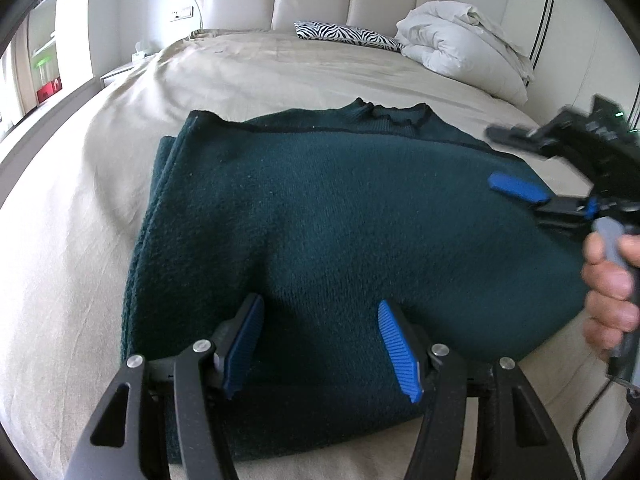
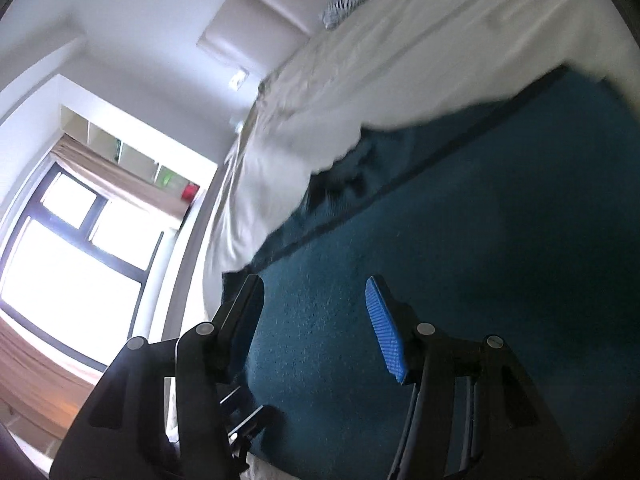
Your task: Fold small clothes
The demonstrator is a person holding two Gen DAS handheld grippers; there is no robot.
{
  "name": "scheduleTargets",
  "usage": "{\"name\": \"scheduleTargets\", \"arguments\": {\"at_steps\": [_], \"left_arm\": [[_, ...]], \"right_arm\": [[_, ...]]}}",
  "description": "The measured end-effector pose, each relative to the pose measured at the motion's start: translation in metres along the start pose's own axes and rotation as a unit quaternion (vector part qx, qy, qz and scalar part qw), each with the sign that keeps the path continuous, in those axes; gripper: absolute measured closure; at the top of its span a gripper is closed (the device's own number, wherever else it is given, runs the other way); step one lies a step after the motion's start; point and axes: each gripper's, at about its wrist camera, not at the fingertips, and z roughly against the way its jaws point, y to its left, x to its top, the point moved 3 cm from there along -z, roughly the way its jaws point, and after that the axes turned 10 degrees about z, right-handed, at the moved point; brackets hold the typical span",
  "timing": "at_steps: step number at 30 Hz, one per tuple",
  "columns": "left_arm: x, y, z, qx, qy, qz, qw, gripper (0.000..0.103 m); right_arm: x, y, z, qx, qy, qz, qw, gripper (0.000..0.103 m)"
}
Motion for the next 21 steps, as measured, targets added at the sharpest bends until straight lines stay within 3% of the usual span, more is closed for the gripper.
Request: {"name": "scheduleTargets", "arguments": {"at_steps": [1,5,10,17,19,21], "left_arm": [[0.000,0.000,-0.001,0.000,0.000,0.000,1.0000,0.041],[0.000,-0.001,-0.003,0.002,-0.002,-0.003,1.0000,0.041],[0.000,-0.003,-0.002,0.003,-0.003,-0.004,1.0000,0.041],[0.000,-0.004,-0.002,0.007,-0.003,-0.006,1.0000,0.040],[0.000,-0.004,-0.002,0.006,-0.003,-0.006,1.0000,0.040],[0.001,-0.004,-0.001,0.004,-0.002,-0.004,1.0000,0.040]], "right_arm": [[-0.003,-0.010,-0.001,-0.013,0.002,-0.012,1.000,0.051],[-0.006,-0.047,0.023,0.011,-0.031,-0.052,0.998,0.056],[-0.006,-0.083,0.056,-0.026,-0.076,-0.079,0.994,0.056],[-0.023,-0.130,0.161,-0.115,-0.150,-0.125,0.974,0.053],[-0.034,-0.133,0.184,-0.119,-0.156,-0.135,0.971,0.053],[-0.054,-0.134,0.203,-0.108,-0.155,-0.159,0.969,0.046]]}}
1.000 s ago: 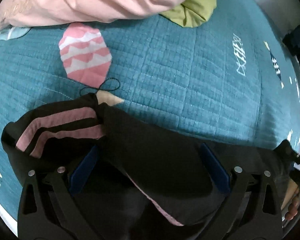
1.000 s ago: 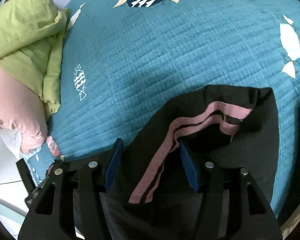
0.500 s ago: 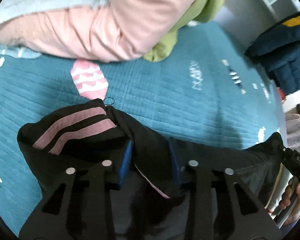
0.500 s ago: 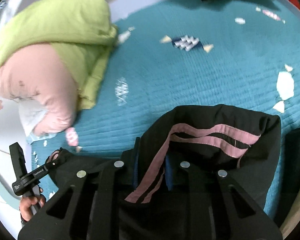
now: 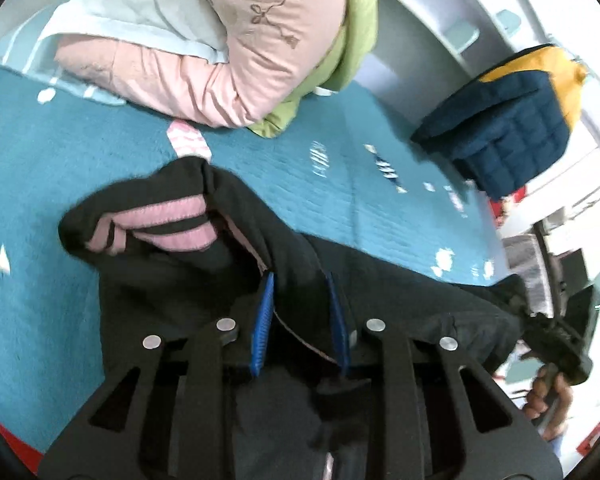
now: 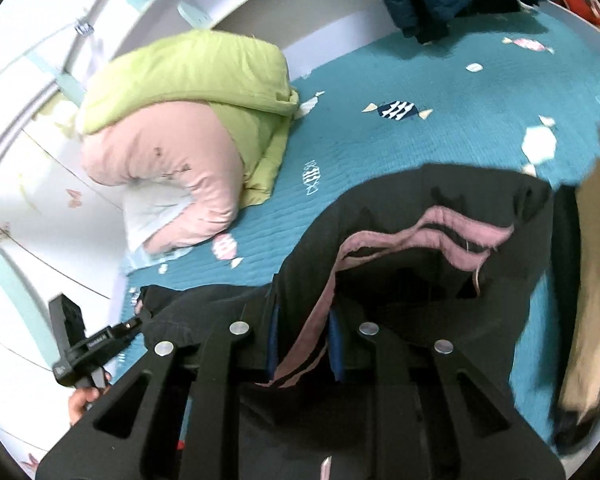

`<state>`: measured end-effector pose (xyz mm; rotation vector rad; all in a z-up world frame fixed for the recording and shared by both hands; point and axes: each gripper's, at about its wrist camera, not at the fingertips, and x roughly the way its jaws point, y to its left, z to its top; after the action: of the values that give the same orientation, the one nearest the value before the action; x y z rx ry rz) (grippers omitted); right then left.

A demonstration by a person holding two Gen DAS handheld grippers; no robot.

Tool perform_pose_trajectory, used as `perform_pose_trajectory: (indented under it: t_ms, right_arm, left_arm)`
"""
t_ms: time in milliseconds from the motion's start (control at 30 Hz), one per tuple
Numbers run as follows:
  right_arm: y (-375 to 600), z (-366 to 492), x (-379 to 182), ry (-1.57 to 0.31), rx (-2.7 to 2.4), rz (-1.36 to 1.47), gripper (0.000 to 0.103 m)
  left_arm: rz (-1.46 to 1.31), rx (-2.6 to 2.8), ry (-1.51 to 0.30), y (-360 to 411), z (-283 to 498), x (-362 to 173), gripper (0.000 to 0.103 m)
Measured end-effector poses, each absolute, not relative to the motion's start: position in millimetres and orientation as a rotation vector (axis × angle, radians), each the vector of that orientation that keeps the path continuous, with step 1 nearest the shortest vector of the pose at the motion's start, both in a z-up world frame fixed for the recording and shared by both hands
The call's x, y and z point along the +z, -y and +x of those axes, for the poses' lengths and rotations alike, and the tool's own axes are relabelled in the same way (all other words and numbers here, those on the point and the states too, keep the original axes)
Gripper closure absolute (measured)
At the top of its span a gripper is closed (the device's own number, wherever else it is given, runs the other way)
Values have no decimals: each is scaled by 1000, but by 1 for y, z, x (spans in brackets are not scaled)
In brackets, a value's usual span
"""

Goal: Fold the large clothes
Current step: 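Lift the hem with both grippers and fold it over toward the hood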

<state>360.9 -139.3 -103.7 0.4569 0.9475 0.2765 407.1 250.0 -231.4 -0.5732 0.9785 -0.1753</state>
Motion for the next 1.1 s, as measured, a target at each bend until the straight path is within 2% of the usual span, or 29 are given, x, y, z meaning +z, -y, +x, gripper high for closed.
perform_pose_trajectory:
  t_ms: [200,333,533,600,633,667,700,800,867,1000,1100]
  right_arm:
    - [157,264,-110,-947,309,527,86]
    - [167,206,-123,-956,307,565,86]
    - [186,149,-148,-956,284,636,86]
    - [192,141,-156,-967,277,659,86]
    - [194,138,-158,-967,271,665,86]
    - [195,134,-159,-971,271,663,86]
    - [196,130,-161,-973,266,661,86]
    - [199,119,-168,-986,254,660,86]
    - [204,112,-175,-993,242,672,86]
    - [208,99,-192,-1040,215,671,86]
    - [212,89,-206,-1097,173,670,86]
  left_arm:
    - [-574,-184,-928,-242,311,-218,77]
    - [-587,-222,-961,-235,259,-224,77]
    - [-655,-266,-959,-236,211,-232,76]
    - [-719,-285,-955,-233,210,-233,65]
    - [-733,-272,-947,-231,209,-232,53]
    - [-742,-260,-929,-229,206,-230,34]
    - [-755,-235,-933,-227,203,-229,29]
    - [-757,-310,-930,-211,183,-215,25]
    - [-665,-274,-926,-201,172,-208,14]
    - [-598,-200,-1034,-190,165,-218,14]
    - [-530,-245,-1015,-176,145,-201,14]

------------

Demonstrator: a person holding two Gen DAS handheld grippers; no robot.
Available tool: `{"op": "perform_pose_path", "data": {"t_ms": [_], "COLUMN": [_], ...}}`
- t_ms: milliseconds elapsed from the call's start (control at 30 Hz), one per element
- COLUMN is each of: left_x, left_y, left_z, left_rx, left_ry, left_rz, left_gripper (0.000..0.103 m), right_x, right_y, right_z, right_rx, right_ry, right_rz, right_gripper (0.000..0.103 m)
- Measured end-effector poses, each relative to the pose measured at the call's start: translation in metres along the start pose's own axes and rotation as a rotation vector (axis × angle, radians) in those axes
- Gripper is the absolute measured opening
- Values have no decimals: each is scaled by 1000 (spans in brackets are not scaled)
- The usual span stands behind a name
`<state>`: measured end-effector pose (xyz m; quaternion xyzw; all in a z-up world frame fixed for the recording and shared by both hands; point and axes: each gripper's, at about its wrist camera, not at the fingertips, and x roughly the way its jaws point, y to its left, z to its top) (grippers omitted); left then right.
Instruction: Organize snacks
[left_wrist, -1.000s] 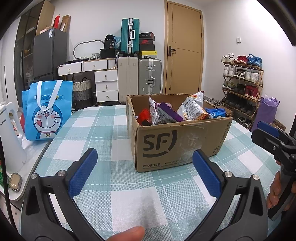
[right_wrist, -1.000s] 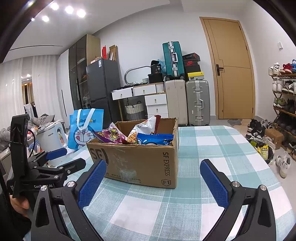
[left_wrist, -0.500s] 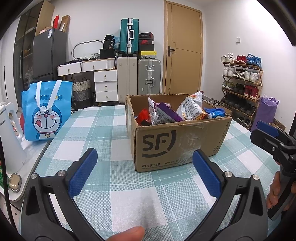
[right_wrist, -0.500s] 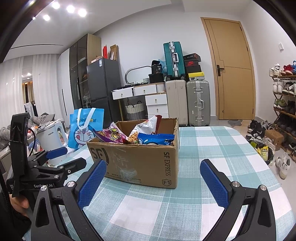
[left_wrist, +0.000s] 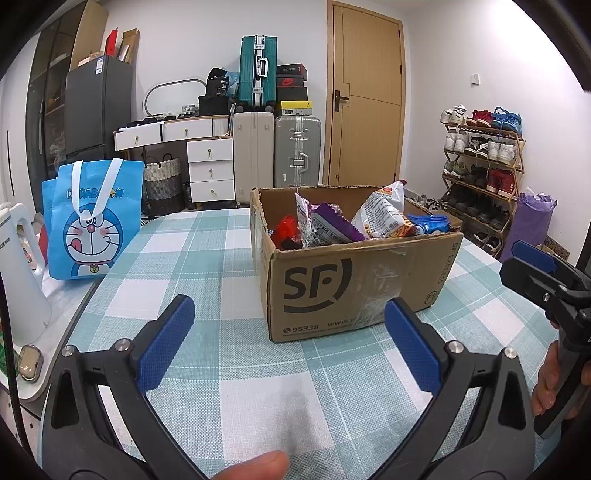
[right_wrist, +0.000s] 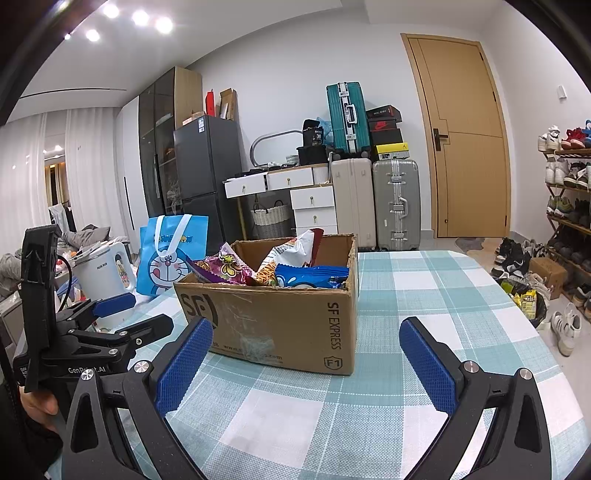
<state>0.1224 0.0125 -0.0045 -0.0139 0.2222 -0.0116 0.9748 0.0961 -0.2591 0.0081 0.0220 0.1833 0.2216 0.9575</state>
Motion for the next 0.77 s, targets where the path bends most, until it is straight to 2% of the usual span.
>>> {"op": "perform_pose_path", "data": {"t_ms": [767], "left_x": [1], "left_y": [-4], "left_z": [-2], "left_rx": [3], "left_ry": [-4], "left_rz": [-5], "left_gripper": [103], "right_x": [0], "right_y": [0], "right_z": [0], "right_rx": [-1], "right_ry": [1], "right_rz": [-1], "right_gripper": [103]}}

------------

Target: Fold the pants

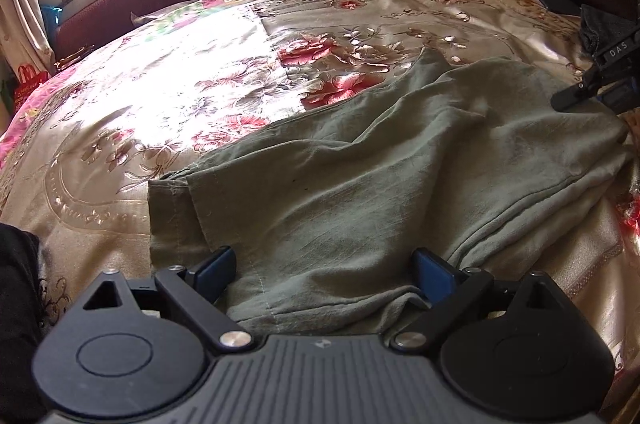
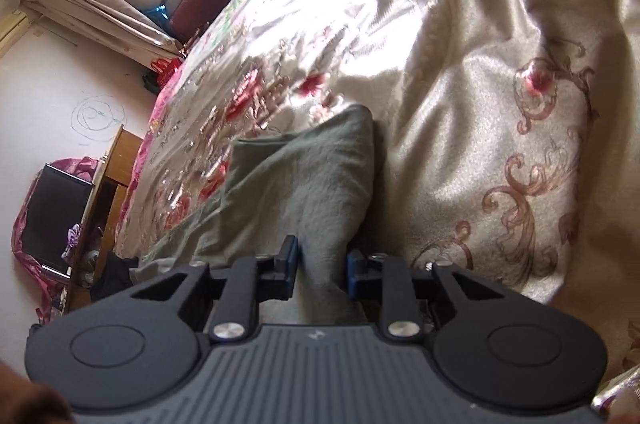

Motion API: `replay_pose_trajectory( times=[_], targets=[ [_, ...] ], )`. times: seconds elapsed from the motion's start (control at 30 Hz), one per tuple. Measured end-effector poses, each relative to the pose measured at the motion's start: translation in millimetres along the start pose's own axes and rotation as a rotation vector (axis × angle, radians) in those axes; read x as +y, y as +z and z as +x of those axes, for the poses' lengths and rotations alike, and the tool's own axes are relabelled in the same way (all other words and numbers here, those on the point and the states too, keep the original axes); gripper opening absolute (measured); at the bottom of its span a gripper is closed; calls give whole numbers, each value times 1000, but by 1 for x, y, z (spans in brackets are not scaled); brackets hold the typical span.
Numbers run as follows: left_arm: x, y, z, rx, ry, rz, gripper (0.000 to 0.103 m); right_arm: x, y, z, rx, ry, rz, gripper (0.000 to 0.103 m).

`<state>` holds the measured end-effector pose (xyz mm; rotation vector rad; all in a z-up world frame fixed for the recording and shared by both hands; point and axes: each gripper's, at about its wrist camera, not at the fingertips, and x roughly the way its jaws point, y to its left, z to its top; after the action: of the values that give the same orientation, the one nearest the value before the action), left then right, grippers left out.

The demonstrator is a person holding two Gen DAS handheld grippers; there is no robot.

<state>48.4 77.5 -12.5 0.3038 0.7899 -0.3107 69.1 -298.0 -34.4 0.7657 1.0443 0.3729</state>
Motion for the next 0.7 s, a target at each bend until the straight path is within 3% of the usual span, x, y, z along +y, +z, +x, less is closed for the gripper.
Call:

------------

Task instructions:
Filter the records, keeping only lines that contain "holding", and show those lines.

Finished task:
The demonstrator is a person holding two Gen DAS handheld grippers; there is no robot.
A demonstration by a person holding two Gen DAS handheld grippers; no robot.
Demonstrator: a person holding two Gen DAS handheld grippers; no robot.
The demonstrator is a person holding two Gen DAS handheld grippers; there is no robot.

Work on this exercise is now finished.